Brandon Johnson in 2014: “It’s Not Enough to Patch Poverty”
Former rank-and-file Chicago Teachers Union member and organizer Brandon Johnson advanced to a runoff election in the city's mayoral race this week. In 2014, Jacobin interviewed Johnson about the CTU's political strategy. We publish the conversation here.

Mayoral candidate and Cook County commissioner Brandon Johnson greets supporters in a deli on Election Day in Chicago, February 28, 2023. (Kamil Krzaczynski / Getty Images)

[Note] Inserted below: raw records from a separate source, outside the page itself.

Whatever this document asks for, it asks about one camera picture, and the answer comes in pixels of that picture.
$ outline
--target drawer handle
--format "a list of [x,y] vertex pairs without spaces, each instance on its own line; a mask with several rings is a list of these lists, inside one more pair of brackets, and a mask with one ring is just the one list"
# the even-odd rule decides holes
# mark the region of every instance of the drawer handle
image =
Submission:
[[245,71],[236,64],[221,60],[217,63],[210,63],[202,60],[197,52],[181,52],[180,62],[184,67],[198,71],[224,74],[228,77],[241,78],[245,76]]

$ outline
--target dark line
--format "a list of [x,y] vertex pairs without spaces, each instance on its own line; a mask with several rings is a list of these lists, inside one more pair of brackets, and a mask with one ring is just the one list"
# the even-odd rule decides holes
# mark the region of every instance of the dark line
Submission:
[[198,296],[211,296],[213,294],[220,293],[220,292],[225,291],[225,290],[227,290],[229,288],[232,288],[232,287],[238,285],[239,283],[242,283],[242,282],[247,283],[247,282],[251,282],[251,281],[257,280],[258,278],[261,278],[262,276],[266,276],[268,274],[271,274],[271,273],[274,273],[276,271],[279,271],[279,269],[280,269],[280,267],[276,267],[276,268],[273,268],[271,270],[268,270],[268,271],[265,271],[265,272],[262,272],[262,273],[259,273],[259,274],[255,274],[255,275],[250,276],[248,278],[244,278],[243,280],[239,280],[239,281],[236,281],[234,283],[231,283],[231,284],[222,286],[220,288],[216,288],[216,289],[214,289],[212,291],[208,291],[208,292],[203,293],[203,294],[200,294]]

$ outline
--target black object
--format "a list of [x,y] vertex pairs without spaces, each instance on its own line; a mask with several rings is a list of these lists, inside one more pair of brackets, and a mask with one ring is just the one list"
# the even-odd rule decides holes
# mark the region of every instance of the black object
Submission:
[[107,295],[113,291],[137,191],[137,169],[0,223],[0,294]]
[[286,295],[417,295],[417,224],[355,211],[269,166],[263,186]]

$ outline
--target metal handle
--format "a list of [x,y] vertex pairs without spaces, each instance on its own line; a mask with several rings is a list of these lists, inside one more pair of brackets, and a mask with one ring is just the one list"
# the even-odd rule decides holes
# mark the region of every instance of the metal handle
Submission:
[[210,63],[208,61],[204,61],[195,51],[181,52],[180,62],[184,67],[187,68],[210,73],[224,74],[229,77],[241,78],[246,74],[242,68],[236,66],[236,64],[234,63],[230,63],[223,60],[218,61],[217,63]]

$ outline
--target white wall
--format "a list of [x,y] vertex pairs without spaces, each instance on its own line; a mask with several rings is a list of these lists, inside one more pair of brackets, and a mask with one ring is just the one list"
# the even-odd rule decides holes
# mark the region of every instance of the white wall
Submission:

In 2014, the Chicago Teachers Union (CTU) was planning its next moves. After electing a reform leadership in 2010, the union carried out a historic strike against Mayor Rahm Emanuel in 2012 and, by all accounts, defeated him. Since then, the union has repeatedly walked off the job over demands that they say include but go beyond members’ bread-and-butter issues of pay and benefits to include demands that benefit the entire Chicago working class. But the CTU was also figuring out how to pivot to impact the electoral arena through an “independent political organization” (IPO).
IPOs are common in Chicago as neighborhood- and ward-level political groups that organize around local issues but can also make endorsements in mayoral and other elections. But the CTU had in mind an IPO that could be a force in politics from the ward level up to federal elections. Such an organization would soon materialize as United Working Families (UWF), a political coalition that includes the CTU and other progressive unions and community organizations in the Chicago area. The group aims to advance a working-class, anti-austerity political agenda.
UWF has now gone through three election cycles and has elected candidates at all levels of government. In this week’s election, thirteen of their city council candidates either won outright or advanced to the April 4 runoff. (Chicago has fifty total city council members, or “aldermen.”) Their endorsees hold three seats on the Cook County Board and eight in the Illinois state legislature. And last year, UWF candidate Delia Ramirez won election to the House of Representatives.